There were only a handful of references to Falcon, but from what Chace and Poole could gather, he was a young man, a soldier, and had passed on some minor, but useful, information about support for Khomeini within the armed forces. His associated expenses totaled up to just under twenty-two thousand pounds, which led Chace to conclude Falcon had been a paid source, rather than an ideological one.

Nowhere within the files did either of them find anything that explained the phrase “the grapes are in the water.”

As Poole was replacing the reports, Chace used the internal circuit to call up to D-Ops. Personnel files were kept by the Security Division, technically part of the Operations Directorate, and classified anywhere from Secret, in the case of general staff, to Top Secret, in the case of senior staff, for a minimum of fifty years from the date of recruitment to SIS. Access required written permission from D-Ops, or, in the case of senior staff, from the Deputy Chief or C.

Crocker came on the line with a characteristic growl.

“I need written permission to draw the personnel files of Thurman, Andrew, and Newsom, Jeremy,” Chace told him.

“Who the bloody hell are they?”

“They
were
the Station One and Two for Tehran just prior to the Revolution.”

“This is about Barnett’s signal?”

“Yes, sir.”

“I’ll clear it.”

The runner was waiting for them when Chace and Poole returned to the Pit, two massive files in his hands. Chace signed for the documents, handed over the one for Jeremy Newsom to Poole, and was about to settle in at her desk to read up on Andrew Thurman when she saw that the file had a “DECEASED” stamp across its face. She tossed it aside, and she and Poole each took half of the substantial Newsom file, trading papers back and forth as they read.
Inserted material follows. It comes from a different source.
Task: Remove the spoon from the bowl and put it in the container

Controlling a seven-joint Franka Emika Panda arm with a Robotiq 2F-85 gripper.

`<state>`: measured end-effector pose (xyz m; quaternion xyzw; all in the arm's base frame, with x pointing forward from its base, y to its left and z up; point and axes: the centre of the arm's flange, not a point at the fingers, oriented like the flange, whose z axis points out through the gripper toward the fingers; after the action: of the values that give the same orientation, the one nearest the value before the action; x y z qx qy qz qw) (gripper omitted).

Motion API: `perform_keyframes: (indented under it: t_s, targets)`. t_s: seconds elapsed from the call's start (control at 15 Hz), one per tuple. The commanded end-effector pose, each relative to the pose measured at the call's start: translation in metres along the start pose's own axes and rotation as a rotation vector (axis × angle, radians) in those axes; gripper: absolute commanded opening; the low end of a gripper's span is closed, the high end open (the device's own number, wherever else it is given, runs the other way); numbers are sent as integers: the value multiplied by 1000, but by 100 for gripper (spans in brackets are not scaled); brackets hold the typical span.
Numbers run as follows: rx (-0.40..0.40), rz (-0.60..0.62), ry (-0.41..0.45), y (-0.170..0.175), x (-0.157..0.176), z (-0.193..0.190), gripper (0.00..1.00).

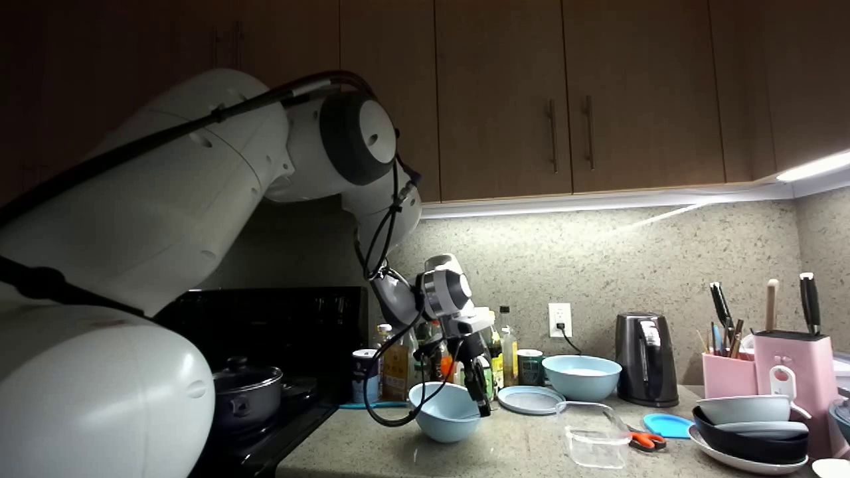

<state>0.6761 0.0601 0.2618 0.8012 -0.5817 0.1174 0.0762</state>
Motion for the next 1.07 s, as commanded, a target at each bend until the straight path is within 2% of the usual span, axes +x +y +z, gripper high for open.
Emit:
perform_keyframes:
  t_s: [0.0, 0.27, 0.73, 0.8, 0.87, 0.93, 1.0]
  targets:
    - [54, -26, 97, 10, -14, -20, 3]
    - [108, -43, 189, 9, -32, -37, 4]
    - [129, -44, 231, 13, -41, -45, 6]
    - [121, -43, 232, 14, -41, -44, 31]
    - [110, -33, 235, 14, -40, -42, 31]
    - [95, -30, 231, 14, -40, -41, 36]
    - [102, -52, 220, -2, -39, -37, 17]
Jeremy Newsom was an old warhorse. He’d started in the Army in 1953, in the Prince of Wales’ Division, the Sherwood Foresters, promoted to Sergeant while fighting against the communists in Malaysia. Recruited by the Firm at the height of the Cold War, he’d been sent to Oxford, where he’d studied Oriental Language and Culture, as it had then been called. His initial Station famil had been Cairo, followed by turns up and down the Persian Gulf, from Kuwait to Bahrain to Oman, with years spent in London in between, working a variety of Desks both in-house and in Whitehall. Security reports, evaluations, and commendations filled the rest of the folder.

From what Chace read, Newsom had been a good officer, if not an admirable family man. He had married while in the Army, and Chace found five separate Security notices regarding Newsom’s liaisons with different women. Two had occurred while he was stationed in London, each with women working in the Firm itself, but it seemed that Newsom had developed the habit of taking up with some female member of the embassy staff while on Station. From what Chace could gather, none of the relationships had been compromising to SIS, but they exhibited a lack of judgment, and she suspected this was why Newsom had never been posted as a Head of Station.